= Beginning of Section =
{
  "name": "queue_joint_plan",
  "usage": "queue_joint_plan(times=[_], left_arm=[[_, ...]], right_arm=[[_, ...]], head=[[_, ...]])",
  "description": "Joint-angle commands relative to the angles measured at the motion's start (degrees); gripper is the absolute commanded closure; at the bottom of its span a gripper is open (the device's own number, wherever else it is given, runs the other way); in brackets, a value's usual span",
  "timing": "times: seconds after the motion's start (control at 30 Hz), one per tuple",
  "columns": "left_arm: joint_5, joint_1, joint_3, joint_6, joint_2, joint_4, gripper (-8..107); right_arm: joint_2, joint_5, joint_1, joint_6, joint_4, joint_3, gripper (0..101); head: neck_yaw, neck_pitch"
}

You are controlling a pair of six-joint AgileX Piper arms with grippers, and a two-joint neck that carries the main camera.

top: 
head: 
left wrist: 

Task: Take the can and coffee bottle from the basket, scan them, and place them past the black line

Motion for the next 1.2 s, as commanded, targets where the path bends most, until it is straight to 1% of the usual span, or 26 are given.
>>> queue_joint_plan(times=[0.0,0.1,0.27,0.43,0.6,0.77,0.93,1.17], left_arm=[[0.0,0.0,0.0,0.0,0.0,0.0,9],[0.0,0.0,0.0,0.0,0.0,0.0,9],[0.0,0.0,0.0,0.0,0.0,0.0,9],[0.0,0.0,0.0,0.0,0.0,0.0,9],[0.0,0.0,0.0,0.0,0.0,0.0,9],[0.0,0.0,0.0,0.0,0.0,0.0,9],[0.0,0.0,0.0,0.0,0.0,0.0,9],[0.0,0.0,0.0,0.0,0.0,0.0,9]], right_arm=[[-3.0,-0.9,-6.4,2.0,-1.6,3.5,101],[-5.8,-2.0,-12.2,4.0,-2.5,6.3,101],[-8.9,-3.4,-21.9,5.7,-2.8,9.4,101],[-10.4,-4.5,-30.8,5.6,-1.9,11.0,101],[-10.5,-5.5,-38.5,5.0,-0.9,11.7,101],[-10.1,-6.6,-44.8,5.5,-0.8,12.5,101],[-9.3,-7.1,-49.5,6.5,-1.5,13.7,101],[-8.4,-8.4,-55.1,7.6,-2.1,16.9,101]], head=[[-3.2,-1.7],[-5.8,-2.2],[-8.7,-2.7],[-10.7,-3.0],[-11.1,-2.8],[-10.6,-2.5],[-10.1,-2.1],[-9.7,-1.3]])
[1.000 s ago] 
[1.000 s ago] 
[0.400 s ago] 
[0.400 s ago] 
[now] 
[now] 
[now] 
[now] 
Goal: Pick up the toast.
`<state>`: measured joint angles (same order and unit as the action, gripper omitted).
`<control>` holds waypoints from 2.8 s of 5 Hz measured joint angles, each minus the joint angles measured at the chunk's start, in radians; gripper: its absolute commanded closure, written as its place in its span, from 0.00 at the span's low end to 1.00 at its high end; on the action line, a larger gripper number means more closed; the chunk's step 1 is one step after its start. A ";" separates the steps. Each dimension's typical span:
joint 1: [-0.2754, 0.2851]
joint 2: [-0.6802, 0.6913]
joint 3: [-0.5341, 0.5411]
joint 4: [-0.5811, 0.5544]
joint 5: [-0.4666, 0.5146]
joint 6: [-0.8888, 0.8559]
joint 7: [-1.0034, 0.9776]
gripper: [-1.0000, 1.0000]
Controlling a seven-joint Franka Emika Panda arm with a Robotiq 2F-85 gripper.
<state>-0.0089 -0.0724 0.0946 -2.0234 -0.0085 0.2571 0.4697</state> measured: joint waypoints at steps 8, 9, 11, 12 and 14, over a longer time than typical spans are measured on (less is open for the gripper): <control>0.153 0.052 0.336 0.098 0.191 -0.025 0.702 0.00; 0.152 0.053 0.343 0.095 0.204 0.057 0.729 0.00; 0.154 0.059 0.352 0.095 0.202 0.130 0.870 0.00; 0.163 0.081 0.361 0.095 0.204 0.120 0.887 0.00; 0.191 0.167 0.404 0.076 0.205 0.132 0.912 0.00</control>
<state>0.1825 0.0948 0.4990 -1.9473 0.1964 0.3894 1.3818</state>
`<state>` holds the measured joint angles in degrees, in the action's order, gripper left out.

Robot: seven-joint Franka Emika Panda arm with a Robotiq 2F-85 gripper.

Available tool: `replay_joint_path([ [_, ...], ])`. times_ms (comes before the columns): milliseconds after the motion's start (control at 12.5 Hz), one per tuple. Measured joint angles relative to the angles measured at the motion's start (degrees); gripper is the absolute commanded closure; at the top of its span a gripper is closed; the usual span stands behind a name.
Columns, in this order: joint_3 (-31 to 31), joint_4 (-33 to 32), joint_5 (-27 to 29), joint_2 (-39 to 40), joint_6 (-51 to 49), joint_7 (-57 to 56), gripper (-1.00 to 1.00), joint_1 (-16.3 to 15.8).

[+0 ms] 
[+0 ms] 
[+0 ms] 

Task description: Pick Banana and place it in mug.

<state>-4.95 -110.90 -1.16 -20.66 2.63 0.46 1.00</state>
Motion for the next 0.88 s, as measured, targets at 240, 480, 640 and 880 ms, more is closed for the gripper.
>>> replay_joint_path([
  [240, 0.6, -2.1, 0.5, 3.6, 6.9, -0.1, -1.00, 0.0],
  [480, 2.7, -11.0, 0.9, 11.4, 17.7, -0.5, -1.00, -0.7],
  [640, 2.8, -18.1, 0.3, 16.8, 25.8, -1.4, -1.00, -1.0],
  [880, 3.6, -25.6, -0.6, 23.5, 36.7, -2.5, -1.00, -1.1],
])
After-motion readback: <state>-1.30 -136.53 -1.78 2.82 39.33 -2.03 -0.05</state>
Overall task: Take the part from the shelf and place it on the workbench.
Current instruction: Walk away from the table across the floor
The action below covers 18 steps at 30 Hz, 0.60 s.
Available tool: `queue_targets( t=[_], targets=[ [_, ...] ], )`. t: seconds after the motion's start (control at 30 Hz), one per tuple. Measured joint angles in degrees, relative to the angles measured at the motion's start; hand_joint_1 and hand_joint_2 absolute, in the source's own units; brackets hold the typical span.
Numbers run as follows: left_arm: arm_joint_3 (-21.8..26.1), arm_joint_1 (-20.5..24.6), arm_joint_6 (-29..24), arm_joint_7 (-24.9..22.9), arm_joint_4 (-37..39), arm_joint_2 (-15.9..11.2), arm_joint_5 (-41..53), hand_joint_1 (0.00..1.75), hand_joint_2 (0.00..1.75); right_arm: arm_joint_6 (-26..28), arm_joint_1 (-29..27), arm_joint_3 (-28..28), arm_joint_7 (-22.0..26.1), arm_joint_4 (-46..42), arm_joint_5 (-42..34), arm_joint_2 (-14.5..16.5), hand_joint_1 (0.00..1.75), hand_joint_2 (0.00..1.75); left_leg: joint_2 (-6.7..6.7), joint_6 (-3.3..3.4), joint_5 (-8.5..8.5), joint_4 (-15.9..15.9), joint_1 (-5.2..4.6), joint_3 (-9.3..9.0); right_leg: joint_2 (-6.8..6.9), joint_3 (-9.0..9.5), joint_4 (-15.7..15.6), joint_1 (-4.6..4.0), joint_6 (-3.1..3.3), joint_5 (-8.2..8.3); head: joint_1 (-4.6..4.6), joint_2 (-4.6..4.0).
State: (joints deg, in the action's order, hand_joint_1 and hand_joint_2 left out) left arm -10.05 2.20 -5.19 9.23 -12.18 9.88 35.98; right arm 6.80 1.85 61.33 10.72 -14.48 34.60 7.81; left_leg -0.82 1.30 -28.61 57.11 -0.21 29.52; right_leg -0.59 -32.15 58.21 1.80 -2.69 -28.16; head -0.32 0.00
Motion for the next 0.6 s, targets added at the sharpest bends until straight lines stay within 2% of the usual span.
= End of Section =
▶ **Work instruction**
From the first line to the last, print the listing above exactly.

▶ **Reply to the task**
{
  "name": "queue_joint_plan",
  "usage": "queue_joint_plan(times=[_], left_arm=[[_, ...]], right_arm=[[_, ...]], head=[[_, ...]])",
  "description": "Joint-angle commands relative to the angles measured at the motion's start (degrees); gripper is the absolute commanded closure; at the bottom of its span a gripper is open (the device's own number, wherever else it is given, runs the other way); in brackets, a value's usual span",
  "timing": "times: seconds after the motion's start (control at 30 Hz), one per tuple",
  "columns": "left_arm: joint_5, joint_1, joint_3, joint_6, joint_2, joint_4, gripper (-8..107); right_arm: joint_2, joint_5, joint_1, joint_6, joint_4, joint_3, gripper (0..101); head: neck_yaw, neck_pitch"
}

You are controlling a pair of six-joint AgileX Piper arms with grippers, and a two-joint neck that carries the main camera.

top: 
head: 
left wrist: 

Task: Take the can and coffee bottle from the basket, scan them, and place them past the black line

Motion for the next 1.2 s, as commanded, targets where the path bends most, until it is straight to 1% of the usual span, or 26 are given.
>>> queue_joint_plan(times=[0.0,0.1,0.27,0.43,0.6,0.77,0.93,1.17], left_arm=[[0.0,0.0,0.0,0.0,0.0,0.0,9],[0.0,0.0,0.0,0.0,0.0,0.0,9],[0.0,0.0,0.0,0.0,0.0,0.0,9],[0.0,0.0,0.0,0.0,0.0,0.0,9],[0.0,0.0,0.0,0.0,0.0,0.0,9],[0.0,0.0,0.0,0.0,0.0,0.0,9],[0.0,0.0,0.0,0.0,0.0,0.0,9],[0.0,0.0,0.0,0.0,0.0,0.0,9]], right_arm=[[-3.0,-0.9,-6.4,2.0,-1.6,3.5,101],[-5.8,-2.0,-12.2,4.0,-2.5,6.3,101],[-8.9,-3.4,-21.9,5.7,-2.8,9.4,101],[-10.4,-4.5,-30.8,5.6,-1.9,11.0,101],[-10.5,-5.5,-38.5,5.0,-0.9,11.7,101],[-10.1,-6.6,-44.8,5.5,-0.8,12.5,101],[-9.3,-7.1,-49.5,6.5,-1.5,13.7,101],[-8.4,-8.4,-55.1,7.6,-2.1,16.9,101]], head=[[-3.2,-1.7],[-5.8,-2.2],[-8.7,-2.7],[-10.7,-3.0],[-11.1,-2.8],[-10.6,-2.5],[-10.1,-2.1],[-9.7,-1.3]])
[1.000 s ago] 
[1.000 s ago] 
[0.400 s ago] 
[0.400 s ago] 
[now] 
[now] 
[now] 
[now] 
Goal: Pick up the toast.
`<state>`: measured joint angles (same order and unit as the action, gripper omitted).
`<control>` holds waypoints from 2.8 s of 5 Hz measured joint angles, each minus the joint angles measured at the chunk's start, in radians; gripper: its absolute commanded closure, written as its place in its span, from 0.00 at the span's low end to 1.00 at its high end; on the action line, a larger gripper number means more closed; the chunk's step 1 is one step after its start. A ";" separates the steps. Each dimension's typical span:
joint 1: [-0.2754, 0.2851]
joint 2: [-0.6802, 0.6913]
joint 3: [-0.5341, 0.5411]
joint 4: [-0.5811, 0.5544]
joint 5: [-0.4666, 0.5146]
joint 6: [-0.8888, 0.8559]
joint 7: [-1.0034, 0.9776]
gripper: [-1.0000, 1.0000]
Controlling a seven-joint Franka Emika Panda arm with a Robotiq 2F-85 gripper.
<state>-0.0089 -0.0724 0.0946 -2.0234 -0.0085 0.2571 0.4697</state> measured: joint waypoints at steps 8, 9, 11, 12 and 14, over a longer time than typical spans are measured on (less is open for the gripper): <control>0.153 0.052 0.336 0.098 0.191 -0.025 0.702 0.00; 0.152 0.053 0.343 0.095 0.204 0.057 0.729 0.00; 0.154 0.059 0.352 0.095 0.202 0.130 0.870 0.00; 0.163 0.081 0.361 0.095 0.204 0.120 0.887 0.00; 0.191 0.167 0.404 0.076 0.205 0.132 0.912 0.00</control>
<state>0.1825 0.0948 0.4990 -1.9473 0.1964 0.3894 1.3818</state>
`<state>` holds the measured joint angles in degrees, in the action's order, gripper left out.

Robot: seven-joint Franka Emika Panda arm with a Robotiq 2F-85 gripper.

Available tool: `replay_joint_path([ [_, ...], ])`. times_ms (comes before the columns): milliseconds after the motion's start (control at 12.5 Hz), one per tuple. Measured joint angles relative to the angles measured at the motion's start (degrees); gripper is the absolute commanded closure; at the top of its span a gripper is closed; the usual span stands behind a name.
Columns, in this order: joint_3 (-31 to 31), joint_4 (-33 to 32), joint_5 (-27 to 29), joint_2 (-39 to 40), joint_6 (-51 to 49), joint_7 (-57 to 56), gripper (-1.00 to 1.00), joint_1 (-16.3 to 15.8).

[+0 ms] 
[+0 ms] 
[+0 ms] 

Task description: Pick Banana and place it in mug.

<state>-4.95 -110.90 -1.16 -20.66 2.63 0.46 1.00</state>
Motion for the next 0.88 s, as measured, targets at 240, 480, 640 and 880 ms, more is closed for the gripper.
>>> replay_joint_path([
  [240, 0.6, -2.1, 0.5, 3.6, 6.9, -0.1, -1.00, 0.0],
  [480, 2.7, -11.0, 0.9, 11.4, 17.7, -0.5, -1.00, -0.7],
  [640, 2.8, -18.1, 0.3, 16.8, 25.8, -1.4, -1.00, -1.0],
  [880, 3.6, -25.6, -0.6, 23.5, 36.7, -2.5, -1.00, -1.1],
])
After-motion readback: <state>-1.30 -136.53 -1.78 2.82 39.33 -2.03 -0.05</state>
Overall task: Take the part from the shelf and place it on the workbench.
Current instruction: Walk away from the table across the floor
The action below covers 18 steps at 30 Hz, 0.60 s.
Available tool: `queue_targets( t=[_], targets=[ [_, ...] ], )`. t: seconds after the motion's start (control at 30 Hz), one per tuple. Measured joint angles in degrees, relative to the angles measured at the motion's start; hand_joint_1 and hand_joint_2 absolute, in the source's own units; brackets hold the typical span.
Numbers run as follows: left_arm: arm_joint_3 (-21.8..26.1), arm_joint_1 (-20.5..24.6), arm_joint_6 (-29..24), arm_joint_7 (-24.9..22.9), arm_joint_4 (-37..39), arm_joint_2 (-15.9..11.2), arm_joint_5 (-41..53), hand_joint_1 (0.00..1.75), hand_joint_2 (0.00..1.75); right_arm: arm_joint_6 (-26..28), arm_joint_1 (-29..27), arm_joint_3 (-28..28), arm_joint_7 (-22.0..26.1), arm_joint_4 (-46..42), arm_joint_5 (-42..34), arm_joint_2 (-14.5..16.5), hand_joint_1 (0.00..1.75), hand_joint_2 (0.00..1.75); left_leg: joint_2 (-6.7..6.7), joint_6 (-3.3..3.4), joint_5 (-8.5..8.5), joint_4 (-15.9..15.9), joint_1 (-5.2..4.6), joint_3 (-9.3..9.0); right_leg: joint_2 (-6.8..6.9), joint_3 (-9.0..9.5), joint_4 (-15.7..15.6), joint_1 (-4.6..4.0), joint_6 (-3.1..3.3), joint_5 (-8.2..8.3); head: joint_1 (-4.6..4.6), joint_2 (-4.6..4.0).
State: (joints deg, in the action's order, hand_joint_1 and hand_joint_2 left out) left arm -10.05 2.20 -5.19 9.23 -12.18 9.88 35.98; right arm 6.80 1.85 61.33 10.72 -14.48 34.60 7.81; left_leg -0.82 1.30 -28.61 57.11 -0.21 29.52; right_leg -0.59 -32.15 58.21 1.80 -2.69 -28.16; head -0.32 0.00
Motion for the next 0.6 s, targets added at the sharpest bends until straight lines stay within 2% of the usual span.

A complete answer has now been given.